Eks Direktur Komersial PGN Danny Praditya Geleng-geleng Kepala Saat Jaksa Bacakan Replik
Danny Praditya tampak menggelengkan kepala saat Jaksa KPK membaca replik dalam sidang korupsi jual beli gas PT Perusahaan Gas Negara (PGN)
Penulis:
Ibriza Fasti Ifhami
Editor:
Adi Suhendi
Sementara itu, mantan Komisaris PT Inti Alasindo Energy (PT IAE), Iswan Ibrahim dituntut hukuman pidana 7 tahun penjara.
"Menjatuhkan pidana terhadap Terdakwa Iswan Ibrahim dengan pidana penjara selama 7 tahun dan pidana denda sebesar Rp 250 juta subsider 6 bulan penjara," kata jaksa.
Penuntut umum juga menuntut terdakwa Iswan Ibrahim untuk membayar uang pengganti sebesar USD 3,33 juta.
Konstruksi Perkara
Dalam perkara ini, Danny Praditya dan Iswan Ibrahim disebut melakukan perbuatan melawan hukum yang merugikan keuangan negara hingga 15 juta dolar Amerika Serikat (AS), atau setara dengan Rp246 miliar (kurs Rp16.400).
Jaksa mengungkapkan bahwa kerugian negara tersebut bermula dari kesepakatan kerja sama jual beli gas antara PT PGN dan PT IAE dengan skema advance payment (pembayaran di muka) senilai 15 juta dolar AS.
Dana tersebut sejatinya digunakan untuk membayar utang Isargas Group (induk perusahaan PT IAE), bukan untuk kepentingan bisnis yang wajar.
Pinjaman ini diberikan dengan dalih sebagai syarat proses akuisisi Isargas Group oleh PT PGN, namun rencana akuisisi tersebut dilakukan tanpa due diligence (uji tuntas) yang dapat dipertanggungjawabkan.

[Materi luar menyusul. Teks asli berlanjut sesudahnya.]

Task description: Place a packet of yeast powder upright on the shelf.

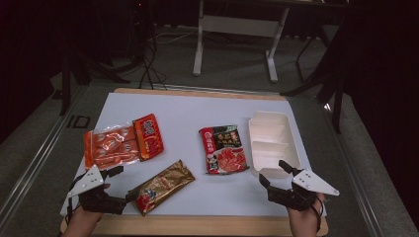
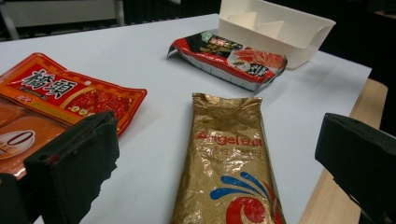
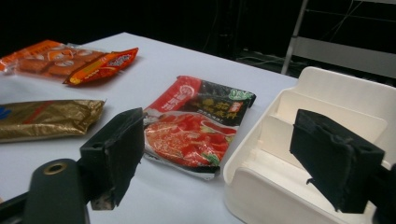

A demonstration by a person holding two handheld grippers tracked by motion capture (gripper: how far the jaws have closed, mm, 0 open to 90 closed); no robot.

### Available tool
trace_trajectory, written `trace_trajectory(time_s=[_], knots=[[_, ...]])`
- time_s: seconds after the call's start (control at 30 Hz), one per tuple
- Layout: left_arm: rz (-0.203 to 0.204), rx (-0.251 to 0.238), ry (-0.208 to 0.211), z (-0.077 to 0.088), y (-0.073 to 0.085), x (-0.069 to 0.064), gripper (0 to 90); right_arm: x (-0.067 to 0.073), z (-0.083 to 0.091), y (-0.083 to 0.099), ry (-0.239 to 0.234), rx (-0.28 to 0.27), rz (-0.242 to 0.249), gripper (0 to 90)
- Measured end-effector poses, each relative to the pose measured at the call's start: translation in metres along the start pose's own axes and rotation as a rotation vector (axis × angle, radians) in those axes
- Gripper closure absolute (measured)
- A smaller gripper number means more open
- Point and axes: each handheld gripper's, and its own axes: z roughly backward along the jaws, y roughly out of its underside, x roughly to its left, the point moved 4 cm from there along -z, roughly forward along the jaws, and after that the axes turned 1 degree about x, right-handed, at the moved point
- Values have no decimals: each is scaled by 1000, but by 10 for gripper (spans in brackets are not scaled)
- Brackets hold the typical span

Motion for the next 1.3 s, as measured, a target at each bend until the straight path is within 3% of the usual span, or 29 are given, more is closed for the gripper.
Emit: trace_trajectory(time_s=[0.17,0.3,0.43,0.53,0.6,0.7,0.97,1.07,1.3], knots=[[-5,7,5,-1,0,-1,0,4,1,-1,37,-1,45,180],[-14,14,3,-4,-1,-2,0,4,-1,0,34,3,71,139],[-40,16,26,-5,-2,-5,0,7,-5,3,-18,29,72,118],[-52,5,45,-5,-3,-8,0,10,-5,2,-20,29,86,116],[-59,24,75,-7,-2,-12,0,14,-4,0,-22,30,90,115],[-23,49,123,-8,-5,-16,0,15,-1,-2,-30,20,77,114],[-17,64,114,-8,-17,-24,0,20,1,-5,-76,1,66,112],[-27,75,106,-8,-20,-25,0,21,1,-6,-71,10,96,113],[-66,97,103,-13,-37,-21,0,22,-1,-5,-87,27,78,113]])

Selain itu, proyek ini melanggar aturan larangan jual beli gas secara berjenjang.
Tindakan para terdakwa tidak hanya merugikan negara, tetapi juga memperkaya sejumlah pihak.
Terdakwa Iswan Ibrahim diduga memperkaya diri sendiri sebesar 3,58 juta dolar AS.

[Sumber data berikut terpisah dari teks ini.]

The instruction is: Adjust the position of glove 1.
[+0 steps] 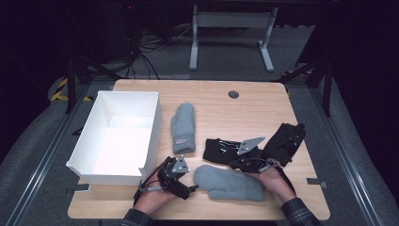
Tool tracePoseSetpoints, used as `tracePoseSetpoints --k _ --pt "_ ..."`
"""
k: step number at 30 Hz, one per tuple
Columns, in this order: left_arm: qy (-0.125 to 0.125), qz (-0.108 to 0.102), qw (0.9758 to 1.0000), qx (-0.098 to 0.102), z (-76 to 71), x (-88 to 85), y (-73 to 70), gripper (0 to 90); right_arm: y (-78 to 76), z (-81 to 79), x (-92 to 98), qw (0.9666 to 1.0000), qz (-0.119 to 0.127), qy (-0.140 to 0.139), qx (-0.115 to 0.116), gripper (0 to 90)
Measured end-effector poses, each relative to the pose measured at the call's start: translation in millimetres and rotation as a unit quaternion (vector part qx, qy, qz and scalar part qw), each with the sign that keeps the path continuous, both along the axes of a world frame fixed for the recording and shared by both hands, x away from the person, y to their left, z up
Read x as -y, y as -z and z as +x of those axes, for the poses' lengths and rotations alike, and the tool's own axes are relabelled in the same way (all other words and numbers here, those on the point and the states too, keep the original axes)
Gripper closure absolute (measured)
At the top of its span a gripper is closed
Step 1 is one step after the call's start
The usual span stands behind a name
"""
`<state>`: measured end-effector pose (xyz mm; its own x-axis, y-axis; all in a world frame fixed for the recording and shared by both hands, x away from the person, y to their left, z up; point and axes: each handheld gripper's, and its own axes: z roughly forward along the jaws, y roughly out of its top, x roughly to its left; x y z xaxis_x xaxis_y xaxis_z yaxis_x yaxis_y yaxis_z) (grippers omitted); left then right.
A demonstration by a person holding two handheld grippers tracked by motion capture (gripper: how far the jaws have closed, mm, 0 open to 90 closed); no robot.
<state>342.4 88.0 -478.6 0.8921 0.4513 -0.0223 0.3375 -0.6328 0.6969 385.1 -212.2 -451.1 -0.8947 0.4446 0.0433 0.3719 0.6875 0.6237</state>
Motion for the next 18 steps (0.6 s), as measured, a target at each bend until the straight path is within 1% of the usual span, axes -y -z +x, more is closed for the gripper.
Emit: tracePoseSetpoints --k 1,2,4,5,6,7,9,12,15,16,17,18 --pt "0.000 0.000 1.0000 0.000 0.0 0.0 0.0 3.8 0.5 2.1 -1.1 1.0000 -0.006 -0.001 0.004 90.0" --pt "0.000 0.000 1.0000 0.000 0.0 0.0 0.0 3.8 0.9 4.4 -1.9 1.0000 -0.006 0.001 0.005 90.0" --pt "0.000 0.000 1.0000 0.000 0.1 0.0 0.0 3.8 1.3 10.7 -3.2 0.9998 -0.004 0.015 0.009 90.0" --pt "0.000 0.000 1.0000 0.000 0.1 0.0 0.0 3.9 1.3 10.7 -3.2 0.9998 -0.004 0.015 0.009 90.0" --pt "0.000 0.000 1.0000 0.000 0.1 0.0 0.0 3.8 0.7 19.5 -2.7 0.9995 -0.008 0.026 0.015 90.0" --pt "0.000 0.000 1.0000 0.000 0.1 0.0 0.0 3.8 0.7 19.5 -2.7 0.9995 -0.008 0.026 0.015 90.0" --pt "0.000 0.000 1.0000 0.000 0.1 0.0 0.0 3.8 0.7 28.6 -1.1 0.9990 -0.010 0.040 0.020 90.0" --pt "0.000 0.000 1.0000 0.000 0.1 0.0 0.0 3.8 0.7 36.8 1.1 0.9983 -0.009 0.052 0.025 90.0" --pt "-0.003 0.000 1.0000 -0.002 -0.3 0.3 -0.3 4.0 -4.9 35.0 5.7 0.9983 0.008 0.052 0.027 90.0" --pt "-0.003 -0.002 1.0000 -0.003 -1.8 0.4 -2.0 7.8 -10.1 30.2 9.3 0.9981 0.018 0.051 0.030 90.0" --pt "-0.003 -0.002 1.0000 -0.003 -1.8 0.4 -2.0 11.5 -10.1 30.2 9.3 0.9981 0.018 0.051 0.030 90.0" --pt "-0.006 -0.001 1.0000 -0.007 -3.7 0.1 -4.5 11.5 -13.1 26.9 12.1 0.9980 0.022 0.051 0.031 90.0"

Selain itu, aliran dana korupsi ini juga mengalir ke pihak lain.
Di antaranya ke Arso Sadewo (Komisaris Utama PT IAE) sebesar 11,04 juta dolar AS; Hendi Prio Santoso (eks Dirut PT PGN) 500.000 dolar Singapura; dan Yugi Prayanto (Wakil Ketua Umum Kadin Bidang Kelautan dan Perikanan) 20.000 dolar AS.
Atas perbuatannya, Danny Praditya dan Iswan Ibrahim dinilai melanggar Pasal 2 ayat (1) atau Pasal 3 juncto Pasal 18 UU Nomor 31 Tahun 1999 tentang Pemberantasan Tindak Pidana Korupsi sebagaimana diubah dalam UU Nomor 20 Tahun 2001 juncto Pasal 55 ayat (1) ke-1 KUHP.